● **Brief**:
The lines from the start of the data through the line containing "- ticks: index" are to be reproduced exactly, both ends included.

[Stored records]
────────
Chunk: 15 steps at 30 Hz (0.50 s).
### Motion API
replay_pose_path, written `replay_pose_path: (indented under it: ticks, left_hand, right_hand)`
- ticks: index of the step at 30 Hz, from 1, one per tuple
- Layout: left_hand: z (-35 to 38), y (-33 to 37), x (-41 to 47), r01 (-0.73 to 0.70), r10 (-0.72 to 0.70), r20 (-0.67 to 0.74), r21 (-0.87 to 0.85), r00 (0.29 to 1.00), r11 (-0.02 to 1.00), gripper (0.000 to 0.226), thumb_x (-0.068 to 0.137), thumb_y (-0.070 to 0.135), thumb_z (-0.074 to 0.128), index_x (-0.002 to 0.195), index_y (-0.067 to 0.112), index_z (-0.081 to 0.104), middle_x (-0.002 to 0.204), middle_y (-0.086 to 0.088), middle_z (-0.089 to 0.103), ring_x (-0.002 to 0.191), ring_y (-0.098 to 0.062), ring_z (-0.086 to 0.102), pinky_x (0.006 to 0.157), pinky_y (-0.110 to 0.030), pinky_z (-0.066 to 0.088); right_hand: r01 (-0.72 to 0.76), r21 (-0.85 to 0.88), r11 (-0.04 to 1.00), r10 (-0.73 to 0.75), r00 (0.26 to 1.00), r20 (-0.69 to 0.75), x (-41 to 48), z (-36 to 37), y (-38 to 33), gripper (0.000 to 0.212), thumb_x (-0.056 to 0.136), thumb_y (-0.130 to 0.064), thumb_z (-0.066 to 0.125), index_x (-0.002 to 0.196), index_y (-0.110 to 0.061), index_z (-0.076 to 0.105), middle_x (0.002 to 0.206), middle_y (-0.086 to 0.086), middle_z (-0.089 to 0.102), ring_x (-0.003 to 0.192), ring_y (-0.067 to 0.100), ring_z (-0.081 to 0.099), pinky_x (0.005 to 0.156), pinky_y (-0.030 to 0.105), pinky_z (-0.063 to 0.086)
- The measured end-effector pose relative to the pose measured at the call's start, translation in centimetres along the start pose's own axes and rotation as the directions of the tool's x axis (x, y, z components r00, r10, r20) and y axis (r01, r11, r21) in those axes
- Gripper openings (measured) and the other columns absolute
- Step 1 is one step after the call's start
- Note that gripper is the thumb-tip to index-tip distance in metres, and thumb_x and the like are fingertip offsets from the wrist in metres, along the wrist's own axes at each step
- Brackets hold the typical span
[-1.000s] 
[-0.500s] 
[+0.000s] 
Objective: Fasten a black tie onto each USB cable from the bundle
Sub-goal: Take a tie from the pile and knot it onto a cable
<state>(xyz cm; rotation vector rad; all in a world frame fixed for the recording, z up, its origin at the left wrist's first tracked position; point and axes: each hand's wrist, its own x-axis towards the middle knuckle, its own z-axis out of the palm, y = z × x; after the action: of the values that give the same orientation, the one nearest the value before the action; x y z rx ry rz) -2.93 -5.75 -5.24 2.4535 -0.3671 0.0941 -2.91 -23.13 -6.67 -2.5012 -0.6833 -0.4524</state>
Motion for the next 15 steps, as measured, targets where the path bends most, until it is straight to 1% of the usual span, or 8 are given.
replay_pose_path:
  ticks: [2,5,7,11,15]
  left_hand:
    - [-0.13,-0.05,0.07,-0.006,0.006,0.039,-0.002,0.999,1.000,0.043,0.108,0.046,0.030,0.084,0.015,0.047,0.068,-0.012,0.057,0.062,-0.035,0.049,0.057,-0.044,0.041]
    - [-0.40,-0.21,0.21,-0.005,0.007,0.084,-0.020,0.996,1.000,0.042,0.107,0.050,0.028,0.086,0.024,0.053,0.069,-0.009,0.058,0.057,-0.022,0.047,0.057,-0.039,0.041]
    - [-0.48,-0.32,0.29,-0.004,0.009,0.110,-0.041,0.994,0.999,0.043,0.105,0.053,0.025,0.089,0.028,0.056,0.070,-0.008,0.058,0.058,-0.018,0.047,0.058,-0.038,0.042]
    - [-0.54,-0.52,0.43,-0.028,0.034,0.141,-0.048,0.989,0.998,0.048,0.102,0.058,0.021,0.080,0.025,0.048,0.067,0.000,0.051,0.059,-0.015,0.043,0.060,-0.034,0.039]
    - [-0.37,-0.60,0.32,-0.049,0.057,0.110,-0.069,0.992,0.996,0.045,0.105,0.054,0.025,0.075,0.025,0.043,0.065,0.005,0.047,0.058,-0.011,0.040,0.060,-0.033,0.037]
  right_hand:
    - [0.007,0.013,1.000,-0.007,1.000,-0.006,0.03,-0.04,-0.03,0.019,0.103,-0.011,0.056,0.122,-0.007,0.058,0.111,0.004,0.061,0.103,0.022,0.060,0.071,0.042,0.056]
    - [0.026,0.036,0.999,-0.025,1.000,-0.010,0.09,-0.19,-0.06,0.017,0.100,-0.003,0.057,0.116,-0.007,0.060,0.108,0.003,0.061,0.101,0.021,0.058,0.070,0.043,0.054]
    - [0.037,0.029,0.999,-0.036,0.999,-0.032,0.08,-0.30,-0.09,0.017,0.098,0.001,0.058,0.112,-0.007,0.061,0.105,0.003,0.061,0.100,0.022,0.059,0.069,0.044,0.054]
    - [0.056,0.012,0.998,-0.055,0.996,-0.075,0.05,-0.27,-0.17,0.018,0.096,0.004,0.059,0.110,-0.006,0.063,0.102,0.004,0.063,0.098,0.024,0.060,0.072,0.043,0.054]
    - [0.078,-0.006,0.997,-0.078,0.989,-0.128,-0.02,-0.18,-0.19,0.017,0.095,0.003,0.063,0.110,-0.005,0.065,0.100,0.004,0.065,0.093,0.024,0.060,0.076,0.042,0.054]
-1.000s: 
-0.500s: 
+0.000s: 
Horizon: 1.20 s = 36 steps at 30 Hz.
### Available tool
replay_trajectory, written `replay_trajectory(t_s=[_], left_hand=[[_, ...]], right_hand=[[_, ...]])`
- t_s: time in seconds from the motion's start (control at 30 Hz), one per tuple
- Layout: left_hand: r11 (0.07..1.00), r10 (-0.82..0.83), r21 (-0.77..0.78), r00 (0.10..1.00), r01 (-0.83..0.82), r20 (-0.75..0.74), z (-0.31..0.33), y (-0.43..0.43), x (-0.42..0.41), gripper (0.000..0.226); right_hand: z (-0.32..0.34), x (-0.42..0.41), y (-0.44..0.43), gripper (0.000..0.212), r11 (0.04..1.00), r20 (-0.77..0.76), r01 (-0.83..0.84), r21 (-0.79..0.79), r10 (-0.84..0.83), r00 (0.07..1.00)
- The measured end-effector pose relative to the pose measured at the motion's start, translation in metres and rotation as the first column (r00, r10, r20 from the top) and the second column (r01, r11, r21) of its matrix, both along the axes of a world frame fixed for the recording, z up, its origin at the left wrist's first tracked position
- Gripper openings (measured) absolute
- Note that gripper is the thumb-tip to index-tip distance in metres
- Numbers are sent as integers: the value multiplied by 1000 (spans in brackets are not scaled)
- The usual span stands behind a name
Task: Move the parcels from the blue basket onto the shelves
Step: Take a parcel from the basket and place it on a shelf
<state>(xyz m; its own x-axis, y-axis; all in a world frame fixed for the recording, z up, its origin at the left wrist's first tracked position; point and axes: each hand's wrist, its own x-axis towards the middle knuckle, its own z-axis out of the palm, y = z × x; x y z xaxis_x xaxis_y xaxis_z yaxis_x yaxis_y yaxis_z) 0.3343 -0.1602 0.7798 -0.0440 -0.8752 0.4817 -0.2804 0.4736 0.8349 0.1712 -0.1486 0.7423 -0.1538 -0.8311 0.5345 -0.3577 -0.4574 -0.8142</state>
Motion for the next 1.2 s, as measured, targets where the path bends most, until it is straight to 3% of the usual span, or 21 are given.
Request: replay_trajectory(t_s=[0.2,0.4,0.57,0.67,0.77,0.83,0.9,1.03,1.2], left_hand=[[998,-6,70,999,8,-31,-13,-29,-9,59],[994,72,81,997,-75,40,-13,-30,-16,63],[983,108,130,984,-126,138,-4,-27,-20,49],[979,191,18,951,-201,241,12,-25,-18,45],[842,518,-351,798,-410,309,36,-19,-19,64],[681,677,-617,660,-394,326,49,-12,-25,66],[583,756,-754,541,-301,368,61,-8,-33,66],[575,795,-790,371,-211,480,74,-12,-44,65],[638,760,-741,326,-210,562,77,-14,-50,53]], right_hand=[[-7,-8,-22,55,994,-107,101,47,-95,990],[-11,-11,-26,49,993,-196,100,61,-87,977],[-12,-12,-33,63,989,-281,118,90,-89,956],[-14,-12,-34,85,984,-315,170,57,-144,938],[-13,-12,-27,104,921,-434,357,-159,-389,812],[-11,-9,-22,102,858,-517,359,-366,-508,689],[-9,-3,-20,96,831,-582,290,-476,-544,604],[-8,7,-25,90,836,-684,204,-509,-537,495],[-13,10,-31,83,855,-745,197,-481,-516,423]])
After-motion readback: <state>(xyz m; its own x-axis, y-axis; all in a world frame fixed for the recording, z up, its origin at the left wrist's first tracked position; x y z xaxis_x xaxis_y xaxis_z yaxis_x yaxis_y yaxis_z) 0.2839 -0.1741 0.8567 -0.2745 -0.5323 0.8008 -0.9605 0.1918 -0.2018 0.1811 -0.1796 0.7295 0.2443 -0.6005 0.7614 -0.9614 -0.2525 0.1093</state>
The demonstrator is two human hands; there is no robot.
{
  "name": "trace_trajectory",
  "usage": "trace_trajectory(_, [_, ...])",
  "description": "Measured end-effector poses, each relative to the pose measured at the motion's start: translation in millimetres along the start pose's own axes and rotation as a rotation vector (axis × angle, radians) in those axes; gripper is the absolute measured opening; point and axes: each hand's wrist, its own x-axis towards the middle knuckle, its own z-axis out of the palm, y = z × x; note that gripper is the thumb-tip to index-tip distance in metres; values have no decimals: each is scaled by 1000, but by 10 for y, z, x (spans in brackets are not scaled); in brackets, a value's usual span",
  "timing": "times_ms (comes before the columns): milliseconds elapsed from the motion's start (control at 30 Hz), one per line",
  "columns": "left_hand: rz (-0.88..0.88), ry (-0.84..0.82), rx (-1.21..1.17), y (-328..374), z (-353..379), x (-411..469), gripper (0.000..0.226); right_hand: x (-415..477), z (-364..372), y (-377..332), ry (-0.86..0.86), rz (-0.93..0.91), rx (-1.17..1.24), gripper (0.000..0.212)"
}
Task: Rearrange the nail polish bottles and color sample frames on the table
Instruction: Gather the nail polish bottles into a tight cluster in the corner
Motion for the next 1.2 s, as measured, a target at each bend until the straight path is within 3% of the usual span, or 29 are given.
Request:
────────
● **Solution to this task**:
Chunk: 15 steps at 30 Hz (0.50 s).
### Motion API
replay_pose_path, written `replay_pose_path: (indented under it: ticks, left_hand, right_hand)`
- ticks: index of the step at 30 Hz, from 1, one per tuple

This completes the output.